McClatchy/Tribune – I am not a very good-looking woman, which I think is the primary reason I’m having trouble coming up with a decent Halloween costume this year. (It’s also the main reason I kept getting turned down for sororities, not that I’m still bitter about that, stupid Zeta Tau Alpha, I hate you so much.)
Indeed, if you have visited any costume stores lately, you might have noticed that they look less like costume stores and more like places that Britney Spears might shop, if she could stay sober long enough to park the car. Costume stores these days feature an irrationally large percentage of rack space devoted entirely to Sexy versions of average things: Sexy Nurse, Sexy Doctor, Sexy Soccer Player, Naughty Navigator, Sexy Mountie, Support Our Troops Sexy Adult (really), Sexy Wilma Flintstone (I can send you the link to these if you want). One newsroom staffer reported stumbling across a costume for a Sexy Cab Driver, which is, of course, something that has never happened in the history of the human experience. (However, if it does happen, I suggest immediately that we cancel Halloween and institute National I Found A Sexy Cab Driver Day, which we could commemorate by briefly increasing the national speed limit to 200 mph and growing splendid beards.)
Meanwhile, the non-sexy demographic, of which I am a proud lifelong member, is forced to resort tolame, unsexy costumes, such as Chewbacca, or Herman Cain.
This might be a gender thing. Guy costumes, historically, are comparatively lame and most seem to come straight out of the Cliche Costume Handbook For Guys Who Prefer Ready-Made Costumes Sold In A Plastic Bag: vampire, pirate, Jedi, pimp, president.
If I seem unusually bitter about this, it’s because I’ve outgrown the only good costume I’ve ever had in my life, which was E.T. That was a good costume because it was 1982, I was 7, and my mom sewed it for me. It looked fantastic and timely, except that I kept tripping and falling down in it, and ended up resembling not so much E.T. as an extremely clumsy brownie.
I’m not sure when Halloween got like this. Back in my day, which was 1943, Halloween was a time of wholesome childlike innocence, pristine and unspoiled, a time for stomach-clutching sugar highs and good-natured mischief and, occasionally, shenanigans. Oh, the shenanigans! Why, back in my picturesque little neighborhood in Indiana, we were always getting into Halloween roustabouts of some kind, knocking over Old Farmer Winslow’s scarecrow, toilet-papering the soda fountain down at Basketballington Town Square, egging John Mellencamp’s place. It was all Huck Finn-esque boyhood tomfoolery, with the exception of the one time we killed a guy with a hay baler (long story!).

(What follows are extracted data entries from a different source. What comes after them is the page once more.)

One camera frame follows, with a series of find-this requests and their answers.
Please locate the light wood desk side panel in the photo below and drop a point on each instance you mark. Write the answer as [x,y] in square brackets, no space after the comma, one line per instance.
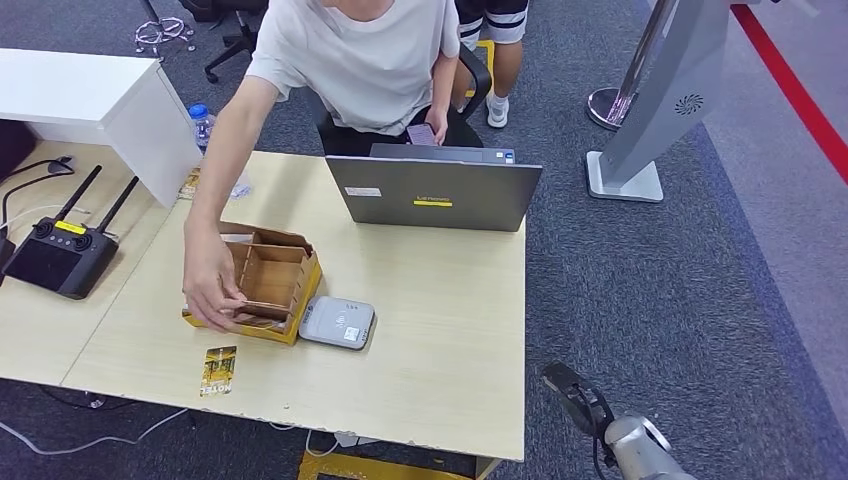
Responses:
[489,470]

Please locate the clear water bottle blue cap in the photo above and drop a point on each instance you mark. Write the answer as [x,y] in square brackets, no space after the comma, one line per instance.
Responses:
[202,129]

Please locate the yellow base plate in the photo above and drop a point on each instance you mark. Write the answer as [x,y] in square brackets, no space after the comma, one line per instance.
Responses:
[371,470]

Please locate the person's right forearm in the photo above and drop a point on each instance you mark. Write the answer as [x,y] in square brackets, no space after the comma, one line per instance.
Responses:
[218,172]

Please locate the black remote controller with antennas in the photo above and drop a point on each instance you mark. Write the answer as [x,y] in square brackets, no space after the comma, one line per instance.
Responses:
[60,258]

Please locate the person's right hand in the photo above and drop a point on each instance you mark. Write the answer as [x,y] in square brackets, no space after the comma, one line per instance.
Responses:
[208,278]

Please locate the white cabinet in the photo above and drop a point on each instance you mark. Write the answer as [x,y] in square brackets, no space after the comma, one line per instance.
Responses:
[79,86]

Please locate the grey card reader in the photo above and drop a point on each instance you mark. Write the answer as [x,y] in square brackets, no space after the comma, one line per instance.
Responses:
[334,322]

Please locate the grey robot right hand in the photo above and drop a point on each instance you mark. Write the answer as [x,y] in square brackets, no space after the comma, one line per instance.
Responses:
[573,391]

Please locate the black office chair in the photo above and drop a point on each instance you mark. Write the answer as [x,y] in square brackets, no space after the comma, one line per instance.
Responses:
[246,41]
[480,76]

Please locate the black rounded object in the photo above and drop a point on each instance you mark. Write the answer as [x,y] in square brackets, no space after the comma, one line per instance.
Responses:
[14,149]

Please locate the small black device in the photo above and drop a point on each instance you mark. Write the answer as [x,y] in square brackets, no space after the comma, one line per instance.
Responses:
[5,262]

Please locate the chrome stanchion post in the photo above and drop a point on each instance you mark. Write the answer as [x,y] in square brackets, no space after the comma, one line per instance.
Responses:
[606,106]

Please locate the white shoe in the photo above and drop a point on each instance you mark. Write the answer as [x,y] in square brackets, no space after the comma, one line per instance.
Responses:
[498,112]

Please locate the grey laptop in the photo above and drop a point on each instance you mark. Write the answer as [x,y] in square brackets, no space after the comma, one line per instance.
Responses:
[430,192]

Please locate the person's left hand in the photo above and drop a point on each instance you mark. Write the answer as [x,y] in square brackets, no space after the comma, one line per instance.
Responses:
[438,122]

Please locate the brown cardboard card box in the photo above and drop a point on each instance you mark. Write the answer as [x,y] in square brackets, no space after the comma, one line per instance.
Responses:
[272,278]

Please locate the grey kiosk stand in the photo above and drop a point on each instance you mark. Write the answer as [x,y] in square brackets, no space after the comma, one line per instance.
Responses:
[682,86]

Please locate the seated person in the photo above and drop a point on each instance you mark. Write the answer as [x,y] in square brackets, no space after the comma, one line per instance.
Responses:
[358,60]

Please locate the person's left forearm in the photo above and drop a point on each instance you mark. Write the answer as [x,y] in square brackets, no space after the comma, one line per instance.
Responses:
[444,83]

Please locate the dark smartphone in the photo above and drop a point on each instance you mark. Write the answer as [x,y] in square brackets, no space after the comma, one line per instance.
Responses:
[420,134]

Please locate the standing person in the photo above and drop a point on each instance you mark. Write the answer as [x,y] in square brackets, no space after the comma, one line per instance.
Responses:
[507,60]

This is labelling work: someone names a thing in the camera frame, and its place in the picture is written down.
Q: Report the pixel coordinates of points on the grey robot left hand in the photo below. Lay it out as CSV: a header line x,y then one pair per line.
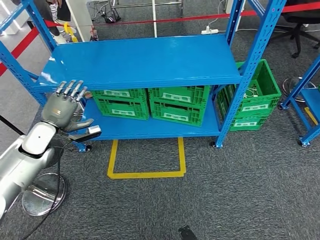
x,y
59,111

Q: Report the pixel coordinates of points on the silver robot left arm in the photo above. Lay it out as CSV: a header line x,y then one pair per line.
x,y
20,162

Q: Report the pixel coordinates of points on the blue metal shelf rack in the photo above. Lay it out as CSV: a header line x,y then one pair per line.
x,y
309,99
149,63

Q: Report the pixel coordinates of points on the green plastic crate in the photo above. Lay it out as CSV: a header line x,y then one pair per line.
x,y
178,106
263,96
120,104
247,123

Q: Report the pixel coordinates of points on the white desk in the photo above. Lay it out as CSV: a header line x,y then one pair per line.
x,y
80,18

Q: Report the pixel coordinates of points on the person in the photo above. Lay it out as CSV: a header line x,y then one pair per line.
x,y
50,13

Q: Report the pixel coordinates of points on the white power strip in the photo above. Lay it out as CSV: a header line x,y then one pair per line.
x,y
209,31

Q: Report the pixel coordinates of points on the black office chair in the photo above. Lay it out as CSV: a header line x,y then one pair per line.
x,y
297,23

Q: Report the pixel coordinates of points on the short yellow floor tape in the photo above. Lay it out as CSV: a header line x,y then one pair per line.
x,y
310,116

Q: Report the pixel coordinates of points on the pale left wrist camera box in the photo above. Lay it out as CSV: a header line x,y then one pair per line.
x,y
95,130

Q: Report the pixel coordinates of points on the chrome frame table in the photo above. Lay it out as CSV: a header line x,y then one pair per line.
x,y
149,5

But for the most part, the worst that could happen would be you went to someone’s house who was handing out healthy treats, or your Bubble Yum came already dried out, or you might be out wandering around and run into a clown, which is not cool, because clowns are terrifying, and I don’t care how old you are, but there’s nothing funny about clowns, which can appear in steadily recurring nightmares even if you’re 36 years old and should totally be over this by now. These days, it’s much harder and requires more thought. Unless, of course, someone out there has already sewn up a costume for a Sexy E.T.